2- On peut nationaliser certains secteurs clefs trop importants pour les laisser au contrôle d'acteurs privés. C'est ce qu'avait fait le CNR en nationalisant les secteurs à caractère monopolistique. Au moins dans ce cas là la population peut contrôler en partie ces entreprises par le biais des élections. Mais il ne faut pas oublier que les activités publiques elles-mêmes peuvent devenir problématiques avec le temps. L'entropie touche aussi les entreprises publiques.

 

3- On peut aussi imaginer un retour de l'état dans la production, chose qui a été abandonné petit à petit depuis Giscard et Mitterrand. Il ne s'agirait pas ici de créer des monopoles publics, mais des entreprises publiques dont le but serait de pourvoir à certains produits de base essentiels. Elles pourraient aussi servir à faire pression sur le marché et les entreprises privées pour limiter leur possibilité de contrôle du marché par une concurrence publique.

 

4- On peut aussi penser à plus long terme et imaginer un système social politique qui ferait rentrer un tas de règles obligeant les entreprises à s'insérer dans le tissu social en les responsabilisant. Un peut à l'image des guildes du moyen-âge qui avaient des droits, mais aussi des contraintes par tout un tas de règles des mesures. Dans ce cadre-là, on pourrait aussi limiter l'espace dans lequel ces entreprises pourraient se déployer en limitant leur espace marchand et en délimitant fortement les activités.

 

Dans tous les cas, il s'agit évidemment de remettre les marchands et les rentiers à leur place. Il ne s'agit pas de dire que le profit est un mal en soi. Mais de bien faire comprendre qu'il ne doit pas être fait à n'importe quel prix, car son coût collectif peut s'avérer dommageable à l'ensemble de la société et être mortel y compris pour les capitalistes eux-mêmes. À force d’abîmer nos sociétés, de les détricoter, les gens ne font plus d'enfant et ne se projettent plus dans l'avenir, ce qui hypothéquera l'avenir du capitalisme lui-même à terme.
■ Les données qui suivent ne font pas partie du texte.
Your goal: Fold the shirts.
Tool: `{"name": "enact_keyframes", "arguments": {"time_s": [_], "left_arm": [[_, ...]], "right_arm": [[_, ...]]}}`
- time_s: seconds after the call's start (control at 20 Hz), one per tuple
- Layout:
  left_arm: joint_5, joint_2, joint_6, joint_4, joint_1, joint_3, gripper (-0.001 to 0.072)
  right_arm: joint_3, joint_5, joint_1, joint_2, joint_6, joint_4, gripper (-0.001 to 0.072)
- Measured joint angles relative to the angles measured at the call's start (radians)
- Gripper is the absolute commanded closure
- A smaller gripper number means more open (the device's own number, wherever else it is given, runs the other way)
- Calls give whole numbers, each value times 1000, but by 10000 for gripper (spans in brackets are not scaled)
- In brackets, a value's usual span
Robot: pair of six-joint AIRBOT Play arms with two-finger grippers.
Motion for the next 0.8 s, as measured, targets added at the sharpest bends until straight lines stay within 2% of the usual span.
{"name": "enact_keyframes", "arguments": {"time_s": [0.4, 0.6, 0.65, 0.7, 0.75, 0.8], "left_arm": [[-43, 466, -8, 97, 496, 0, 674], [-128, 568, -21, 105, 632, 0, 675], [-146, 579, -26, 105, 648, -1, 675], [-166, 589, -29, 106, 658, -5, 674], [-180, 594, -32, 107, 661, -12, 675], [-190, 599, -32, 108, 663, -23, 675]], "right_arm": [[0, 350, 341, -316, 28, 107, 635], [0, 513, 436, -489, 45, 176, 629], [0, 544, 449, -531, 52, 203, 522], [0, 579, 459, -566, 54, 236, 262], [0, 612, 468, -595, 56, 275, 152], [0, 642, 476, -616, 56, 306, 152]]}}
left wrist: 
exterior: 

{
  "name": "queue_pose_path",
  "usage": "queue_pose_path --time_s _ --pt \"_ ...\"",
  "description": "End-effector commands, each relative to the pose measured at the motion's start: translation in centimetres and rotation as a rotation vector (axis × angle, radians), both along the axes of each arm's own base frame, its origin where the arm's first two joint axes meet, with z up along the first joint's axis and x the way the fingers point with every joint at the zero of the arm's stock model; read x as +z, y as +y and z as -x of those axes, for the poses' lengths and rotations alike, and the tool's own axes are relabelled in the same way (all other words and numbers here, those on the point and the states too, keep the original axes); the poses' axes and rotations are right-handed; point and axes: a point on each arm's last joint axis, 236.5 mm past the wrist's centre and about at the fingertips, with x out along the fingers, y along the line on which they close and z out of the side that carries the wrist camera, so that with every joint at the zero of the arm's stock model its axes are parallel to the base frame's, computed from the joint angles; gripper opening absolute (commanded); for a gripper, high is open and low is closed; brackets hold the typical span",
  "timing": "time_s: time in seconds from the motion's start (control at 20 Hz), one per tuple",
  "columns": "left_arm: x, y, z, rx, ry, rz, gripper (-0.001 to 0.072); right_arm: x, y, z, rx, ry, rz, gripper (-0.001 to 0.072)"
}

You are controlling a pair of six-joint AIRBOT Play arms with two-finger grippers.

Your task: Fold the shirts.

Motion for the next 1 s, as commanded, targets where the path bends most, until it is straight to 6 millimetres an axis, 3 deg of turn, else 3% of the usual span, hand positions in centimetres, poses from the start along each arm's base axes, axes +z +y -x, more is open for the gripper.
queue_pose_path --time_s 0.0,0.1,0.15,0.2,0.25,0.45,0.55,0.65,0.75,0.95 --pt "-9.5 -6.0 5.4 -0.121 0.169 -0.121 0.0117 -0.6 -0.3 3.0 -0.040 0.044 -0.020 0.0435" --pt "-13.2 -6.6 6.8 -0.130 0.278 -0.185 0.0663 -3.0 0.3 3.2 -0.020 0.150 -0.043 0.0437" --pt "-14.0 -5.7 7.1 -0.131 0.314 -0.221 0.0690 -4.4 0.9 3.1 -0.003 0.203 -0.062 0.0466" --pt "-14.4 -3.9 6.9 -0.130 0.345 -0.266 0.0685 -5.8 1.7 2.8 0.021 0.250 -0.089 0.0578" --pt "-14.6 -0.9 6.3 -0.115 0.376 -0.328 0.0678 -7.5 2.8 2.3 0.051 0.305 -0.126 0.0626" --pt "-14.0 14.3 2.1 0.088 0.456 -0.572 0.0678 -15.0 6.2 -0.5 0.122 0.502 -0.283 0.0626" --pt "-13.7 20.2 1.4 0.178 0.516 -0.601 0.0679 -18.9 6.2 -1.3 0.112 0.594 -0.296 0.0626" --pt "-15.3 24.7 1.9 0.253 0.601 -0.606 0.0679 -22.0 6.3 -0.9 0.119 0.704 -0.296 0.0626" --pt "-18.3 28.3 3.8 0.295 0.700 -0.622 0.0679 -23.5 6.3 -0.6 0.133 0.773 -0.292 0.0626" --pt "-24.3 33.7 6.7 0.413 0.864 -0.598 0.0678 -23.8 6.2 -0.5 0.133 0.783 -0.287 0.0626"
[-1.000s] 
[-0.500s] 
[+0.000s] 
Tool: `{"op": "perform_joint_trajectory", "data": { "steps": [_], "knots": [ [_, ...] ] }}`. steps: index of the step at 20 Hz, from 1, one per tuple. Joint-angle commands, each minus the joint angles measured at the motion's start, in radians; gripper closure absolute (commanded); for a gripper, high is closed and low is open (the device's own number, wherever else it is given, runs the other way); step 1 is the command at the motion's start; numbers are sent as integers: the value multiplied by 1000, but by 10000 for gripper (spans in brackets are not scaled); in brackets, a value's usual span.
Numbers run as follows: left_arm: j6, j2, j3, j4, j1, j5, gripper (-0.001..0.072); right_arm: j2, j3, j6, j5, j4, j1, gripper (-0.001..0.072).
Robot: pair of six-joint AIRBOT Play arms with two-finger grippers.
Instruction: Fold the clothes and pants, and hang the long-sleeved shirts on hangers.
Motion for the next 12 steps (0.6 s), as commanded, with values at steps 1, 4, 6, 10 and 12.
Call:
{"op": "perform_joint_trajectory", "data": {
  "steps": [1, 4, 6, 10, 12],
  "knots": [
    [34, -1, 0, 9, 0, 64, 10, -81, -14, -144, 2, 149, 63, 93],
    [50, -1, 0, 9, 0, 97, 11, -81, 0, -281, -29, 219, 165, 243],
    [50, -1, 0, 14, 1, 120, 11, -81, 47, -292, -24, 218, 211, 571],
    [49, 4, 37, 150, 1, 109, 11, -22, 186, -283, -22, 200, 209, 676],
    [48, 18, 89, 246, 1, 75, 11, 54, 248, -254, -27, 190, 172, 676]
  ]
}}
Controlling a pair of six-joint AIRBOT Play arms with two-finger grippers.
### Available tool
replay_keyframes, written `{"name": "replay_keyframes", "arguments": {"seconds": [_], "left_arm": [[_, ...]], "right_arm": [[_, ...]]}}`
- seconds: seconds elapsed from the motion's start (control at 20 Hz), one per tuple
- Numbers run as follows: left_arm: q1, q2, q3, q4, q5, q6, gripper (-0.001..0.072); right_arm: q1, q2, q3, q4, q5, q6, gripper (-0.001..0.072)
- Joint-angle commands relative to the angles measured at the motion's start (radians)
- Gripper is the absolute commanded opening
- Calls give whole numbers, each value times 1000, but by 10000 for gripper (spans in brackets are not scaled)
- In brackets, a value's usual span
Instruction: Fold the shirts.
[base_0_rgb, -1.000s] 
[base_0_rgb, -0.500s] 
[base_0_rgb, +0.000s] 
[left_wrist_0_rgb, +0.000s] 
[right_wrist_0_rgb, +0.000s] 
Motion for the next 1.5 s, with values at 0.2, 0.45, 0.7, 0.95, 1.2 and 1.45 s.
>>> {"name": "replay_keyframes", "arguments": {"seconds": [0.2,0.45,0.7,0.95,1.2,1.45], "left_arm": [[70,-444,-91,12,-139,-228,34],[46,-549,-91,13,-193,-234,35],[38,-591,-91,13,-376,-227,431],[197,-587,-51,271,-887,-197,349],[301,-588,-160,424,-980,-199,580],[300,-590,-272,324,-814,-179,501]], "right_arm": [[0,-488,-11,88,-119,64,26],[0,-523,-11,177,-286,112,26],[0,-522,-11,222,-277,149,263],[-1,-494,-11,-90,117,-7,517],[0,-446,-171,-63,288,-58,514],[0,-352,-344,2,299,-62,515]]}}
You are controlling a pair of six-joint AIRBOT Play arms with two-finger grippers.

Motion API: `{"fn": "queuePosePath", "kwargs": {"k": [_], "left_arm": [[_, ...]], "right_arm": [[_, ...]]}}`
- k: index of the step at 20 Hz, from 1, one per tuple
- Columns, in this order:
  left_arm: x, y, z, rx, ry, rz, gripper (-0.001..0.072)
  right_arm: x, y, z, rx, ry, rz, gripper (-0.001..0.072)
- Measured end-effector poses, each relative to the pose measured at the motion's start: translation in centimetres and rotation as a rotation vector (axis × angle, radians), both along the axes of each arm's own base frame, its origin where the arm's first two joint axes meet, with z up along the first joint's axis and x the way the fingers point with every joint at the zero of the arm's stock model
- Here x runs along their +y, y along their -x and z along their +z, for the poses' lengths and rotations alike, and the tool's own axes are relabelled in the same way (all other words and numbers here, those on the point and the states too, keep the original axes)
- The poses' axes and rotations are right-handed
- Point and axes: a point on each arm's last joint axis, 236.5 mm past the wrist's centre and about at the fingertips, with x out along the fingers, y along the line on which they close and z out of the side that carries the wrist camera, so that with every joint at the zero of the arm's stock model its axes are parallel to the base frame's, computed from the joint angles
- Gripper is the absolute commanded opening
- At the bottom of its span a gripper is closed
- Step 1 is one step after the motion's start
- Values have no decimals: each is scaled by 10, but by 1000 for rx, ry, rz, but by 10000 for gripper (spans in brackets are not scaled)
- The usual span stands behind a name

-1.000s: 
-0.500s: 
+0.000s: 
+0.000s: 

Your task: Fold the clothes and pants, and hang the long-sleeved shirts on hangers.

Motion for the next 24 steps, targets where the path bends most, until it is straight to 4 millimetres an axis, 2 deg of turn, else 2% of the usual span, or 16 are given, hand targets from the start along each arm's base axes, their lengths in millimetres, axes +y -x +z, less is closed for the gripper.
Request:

Pour l'instant, les capitalistes fuient les conséquences de leur égoïsme en partant loin en Asie ou en Afrique, mais tôt ou tard c'est bien la planète entière qui tombera malade de cette vision à court terme. Et à ce moment-là il n'y aura plus d’échappatoire pour le capital, enfin s'il reste encore des êtres humains pour le faire fonctionner.